В прошлом месяце я слег с черной хворью, казалось, мои легкие вывернет наизнанку, а от смолы, извергашейся из меня шел такой смрад, что все решили, что я сдохну если не сегодня, так завтра. Так решили и они, Серые, так я пропустил свою 241-ю  Вакцинацию.
          Сначала было страшно. Нам с ранних лет, с нашего первого станка говорили, что мы слабы и испорчены, что мы заражены самой страшной болезнью, заражены Сознанием, и поэтому мы живем только пока манна течет в наших жилах. „Роевые должны бояться себя самих”, „роевые должны работать.” Я свято верил в это, и когда я пропустил Вакцинацию, меня охватил ужас, но сказать Серым о своем проступке я не смог, у Серых есть палки и они бьют всех, кто пытается с ними заговорить. Так было и со мной. Так началось мое пробуждение.

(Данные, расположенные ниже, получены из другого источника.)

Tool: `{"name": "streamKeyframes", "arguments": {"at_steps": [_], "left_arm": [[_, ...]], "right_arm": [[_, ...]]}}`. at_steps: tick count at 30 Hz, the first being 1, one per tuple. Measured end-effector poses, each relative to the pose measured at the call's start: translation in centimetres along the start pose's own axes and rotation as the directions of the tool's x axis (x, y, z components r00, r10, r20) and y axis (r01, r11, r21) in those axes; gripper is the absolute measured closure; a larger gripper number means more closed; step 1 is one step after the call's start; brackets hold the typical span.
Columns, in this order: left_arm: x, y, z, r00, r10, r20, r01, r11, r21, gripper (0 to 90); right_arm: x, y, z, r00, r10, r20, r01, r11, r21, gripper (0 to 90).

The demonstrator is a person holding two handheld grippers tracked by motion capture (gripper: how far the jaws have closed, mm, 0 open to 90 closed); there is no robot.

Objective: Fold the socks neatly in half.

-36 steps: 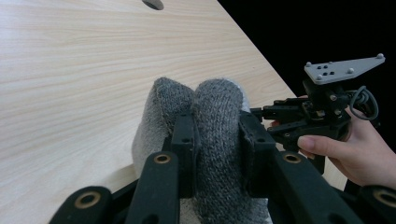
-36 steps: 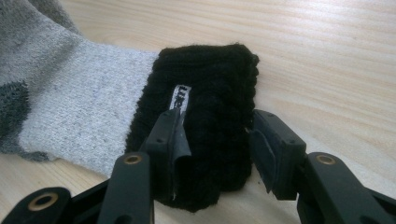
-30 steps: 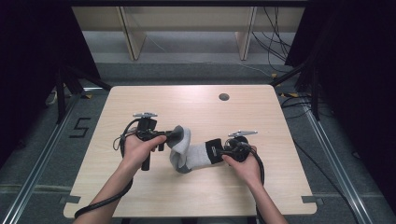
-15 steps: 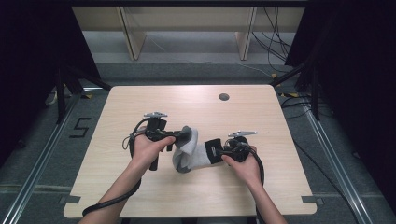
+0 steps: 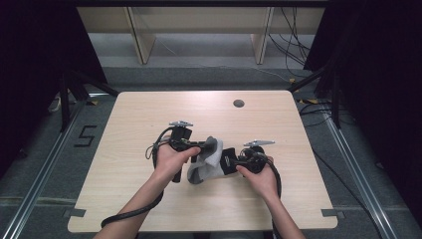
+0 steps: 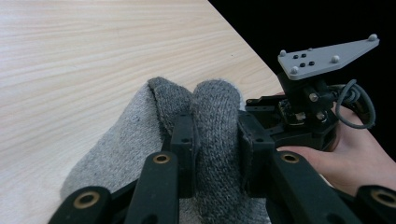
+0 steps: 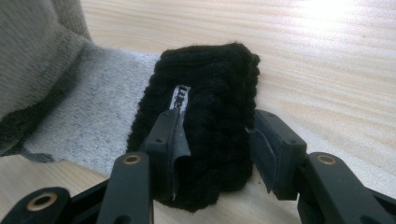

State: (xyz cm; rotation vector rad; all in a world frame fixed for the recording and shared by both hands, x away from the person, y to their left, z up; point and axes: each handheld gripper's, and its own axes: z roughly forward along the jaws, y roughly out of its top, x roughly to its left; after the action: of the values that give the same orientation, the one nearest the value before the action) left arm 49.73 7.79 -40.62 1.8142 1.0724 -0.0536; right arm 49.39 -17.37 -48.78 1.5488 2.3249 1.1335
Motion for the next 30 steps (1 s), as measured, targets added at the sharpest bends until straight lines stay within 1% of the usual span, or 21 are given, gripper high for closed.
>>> {"name": "streamKeyframes", "arguments": {"at_steps": [1, 3, 5, 7, 8, 10, 12, 14, 15, 17, 18, 19, 20, 21, 23, 24, 26, 27, 28, 29, 30], "left_arm": [[0.0, 0.0, 0.3, 1.0, 0.001, 0.005, -0.001, 1.0, 0.007, 71.5], [-0.2, -0.1, 0.8, 0.9999, 0.011, -0.005, -0.011, 0.9997, 0.021, 71.5], [-0.3, -0.1, 1.5, 0.9992, 0.023, -0.032, -0.022, 0.9992, 0.033, 71.5], [-0.5, -0.2, 2.3, 0.9966, 0.046, -0.068, -0.043, 0.998, 0.047, 71.5], [-0.6, -0.2, 2.7, 0.9956, 0.051, -0.079, -0.047, 0.9974, 0.054, 71.5], [-0.7, -0.4, 3.5, 0.9922, 0.077, -0.097, -0.07, 0.9945, 0.078, 71.4], [-1.0, -0.7, 4.3, 0.9911, 0.077, -0.108, -0.068, 0.9937, 0.089, 71.4], [-1.0, -0.9, 4.9, 0.9868, 0.099, -0.128, -0.085, 0.9905, 0.109, 71.4], [-1.0, -0.9, 5.1, 0.9865, 0.093, -0.134, -0.08, 0.9912, 0.105, 71.4], [-1.0, -1.0, 5.5, 0.9827, 0.108, -0.151, -0.09, 0.9885, 0.121, 71.4], [-1.0, -1.0, 5.7, 0.9815, 0.113, -0.155, -0.094, 0.988, 0.123, 71.4], [-1.0, -1.1, 6.0, 0.9794, 0.114, -0.167, -0.093, 0.9874, 0.128, 71.4], [-1.0, -1.1, 6.1, 0.9774, 0.123, -0.172, -0.1, 0.9861, 0.132, 71.4], [-1.0, -1.1, 6.3, 0.9753, 0.125, -0.182, -0.101, 0.9858, 0.134, 71.3], [-1.0, -1.2, 6.6, 0.9745, 0.128, -0.184, -0.104, 0.9851, 0.137, 71.3], [-1.0, -1.2, 6.8, 0.9724, 0.132, -0.192, -0.105, 0.9841, 0.143, 71.3], [-1.0, -1.2, 7.0, 0.9697, 0.14, -0.2, -0.111, 0.9828, 0.147, 71.2], [-1.0, -1.2, 7.1, 0.97, 0.137, -0.2, -0.109, 0.9833, 0.146, 71.2], [-1.0, -1.2, 7.2, 0.9686, 0.141, -0.205, -0.112, 0.9826, 0.149, 71.2], [-1.0, -1.1, 7.3, 0.9687, 0.14, -0.205, -0.11, 0.9825, 0.15, 71.2], [-1.0, -1.1, 7.4, 0.9686, 0.141, -0.205, -0.111, 0.9823, 0.151, 71.1]], "right_arm": [[0.0, 0.0, 0.0, 1.0, 0.001, 0.002, -0.001, 1.0, 0.002, 54.0], [0.0, 0.0, 0.0, 1.0, 0.007, 0.0, -0.007, 1.0, 0.005, 54.1], [0.0, 0.0, 0.0, 0.9999, 0.008, 0.008, -0.008, 1.0, 0.002, 54.0], [0.0, 0.0, 0.0, 1.0, -0.003, 0.003, 0.003, 1.0, -0.001, 54.0], [0.0, 0.0, 0.0, 1.0, 0.003, 0.002, -0.003, 1.0, 0.0, 53.7], [0.0, 0.0, -0.1, 0.9998, -0.02, 0.001, 0.02, 1.0, -0.009, 52.3], [0.1, 0.2, -0.5, 0.9998, -0.019, 0.003, 0.019, 1.0, -0.016, 50.3], [0.2, 0.5, -1.4, 0.9988, -0.047, 0.015, 0.048, 0.997, -0.053, 50.1], [0.1, 0.6, -1.9, 0.9976, -0.068, 0.012, 0.069, 0.994, -0.082, 51.5], [0.0, 0.7, -2.9, 0.9977, -0.065, 0.021, 0.067, 0.993, -0.101, 64.6], [-0.3, 0.8, -3.5, 0.997, -0.069, 0.035, 0.072, 0.991, -0.113, 70.9], [-0.2, 0.7, -3.7, 0.9997, -0.024, 0.001, 0.024, 0.994, -0.109, 75.6], [-0.5, 0.7, -3.7, 0.9988, -0.042, -0.025, 0.039, 0.994, -0.098, 78.7], [-0.5, 0.7, -3.6, 0.9989, -0.033, -0.034, 0.03, 0.996, -0.083, 80.4], [-0.4, 0.5, -3.1, 0.9988, -0.017, -0.046, 0.015, 0.999, -0.051, 82.6], [-0.4, 0.4, -2.9, 0.9983, -0.019, -0.056, 0.016, 0.999, -0.049, 83.3], [-0.4, 0.3, -2.4, 0.9987, -0.022, -0.046, 0.02, 0.999, -0.038, 84.6], [-0.5, 0.3, -2.2, 0.999, -0.011, -0.043, 0.009, 0.999, -0.031, 84.9], [-0.6, 0.2, -2.2, 0.9993, 0.007, -0.037, -0.007, 1.0, -0.018, 84.9], [-0.7, 0.2, -2.2, 0.9995, 0.003, -0.031, -0.003, 1.0, -0.022, 84.9], [-0.7, 0.2, -2.2, 0.9994, 0.026, -0.023, -0.026, 1.0, -0.005, 84.8]]}}
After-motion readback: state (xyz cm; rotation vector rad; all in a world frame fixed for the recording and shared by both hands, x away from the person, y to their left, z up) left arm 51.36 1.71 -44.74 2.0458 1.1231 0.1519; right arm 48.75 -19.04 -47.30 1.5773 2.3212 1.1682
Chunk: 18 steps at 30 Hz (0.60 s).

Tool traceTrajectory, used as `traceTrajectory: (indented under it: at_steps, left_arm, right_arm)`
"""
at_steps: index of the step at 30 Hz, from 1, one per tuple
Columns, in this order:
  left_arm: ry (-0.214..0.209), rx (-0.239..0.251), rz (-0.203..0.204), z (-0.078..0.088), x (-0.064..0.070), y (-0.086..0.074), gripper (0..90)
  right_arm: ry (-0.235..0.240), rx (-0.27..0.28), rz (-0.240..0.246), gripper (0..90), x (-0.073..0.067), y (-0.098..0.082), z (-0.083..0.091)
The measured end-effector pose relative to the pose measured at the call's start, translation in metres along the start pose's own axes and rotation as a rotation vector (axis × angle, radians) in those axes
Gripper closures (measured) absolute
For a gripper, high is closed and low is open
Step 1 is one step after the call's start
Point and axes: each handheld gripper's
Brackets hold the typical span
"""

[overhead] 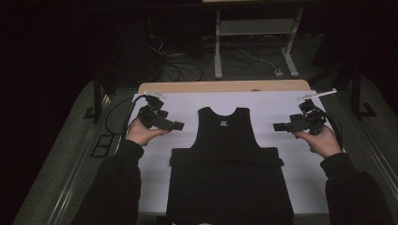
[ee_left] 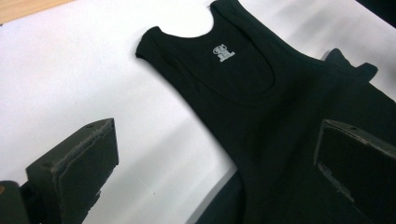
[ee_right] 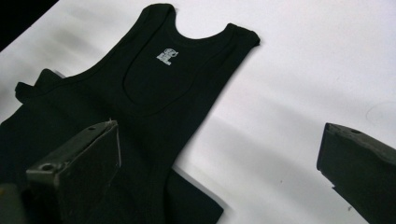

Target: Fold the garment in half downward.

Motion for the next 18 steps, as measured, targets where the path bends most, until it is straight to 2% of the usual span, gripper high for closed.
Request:
traceTrajectory:
  at_steps: [8,18]
  left_arm:
    - [0.008,0.005,0.012,-0.005,-0.008,0.007,0.0]
    - [0.011,-0.006,0.029,-0.013,-0.018,0.007,0.0]
  right_arm:
    - [-0.005,-0.001,0.004,0.0,0.001,0.010,-0.006]
    - [-0.008,-0.013,0.007,0.0,0.004,0.020,-0.017]
Point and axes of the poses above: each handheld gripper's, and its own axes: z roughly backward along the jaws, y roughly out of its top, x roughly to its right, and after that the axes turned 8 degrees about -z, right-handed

          Жизнь роевого очень проста. Мы живем в маленьких ячейках под фабрикой. Нас всегда много,  но в одной тесной ячейке помещают по пять человек. Каждую ночь нас помещают в пределах Инкуба в новую ячейку, каждый раз с другими людьми, поэтому ты никогда не бываешь один. Раньше это казалось благом.
          Ячейка - десять шагов в длину, восемь в ширину, и если бы я мог ходить по стенам, я бы сказал, что еще пять - в высоту. Посреди ячейки в воздухе висит ящик квадратной формы, на всех его стеклянных гранях - меняющиеся картинки. Мы глядим в него и нам показывают нашу жизнь. Картинки разные, но их смена всегда в точной очередности: фабрика, стены, станки, работа, фабрика - никаких Серых и Комбайна, хотя их присутствие чувствуется везде. Мы смотрим в ящик, пока не уснем, ящик не выключается никогда. Из отвестий на потолке ячейки играет музыка, одна и та же мелодия, одни и те же слова: „радость, счастье, Фабрика, счастье, станок, радость, Инкуб, счастье, радость, Фабрика...”
Я заметил присутствие этой музыки только на пятые дневные циклы.

          Сначала я думал, что ко мне вернулась черная хворь. „О, Великий Рой, спаси от этих голосов в голове!” - говорил тогда я. Меня трясло и кидало в жар и в холод, такое ощущение, что я заново учусь ходить, но не ногами, а головой и по раскаленным болтам. Но потом я понял и ужаснулся: это просыпается Сознание.
          Я не мог никому сказать об этом, и любые отклонения от стандартного поведения я списывал на последствие недавней болезни.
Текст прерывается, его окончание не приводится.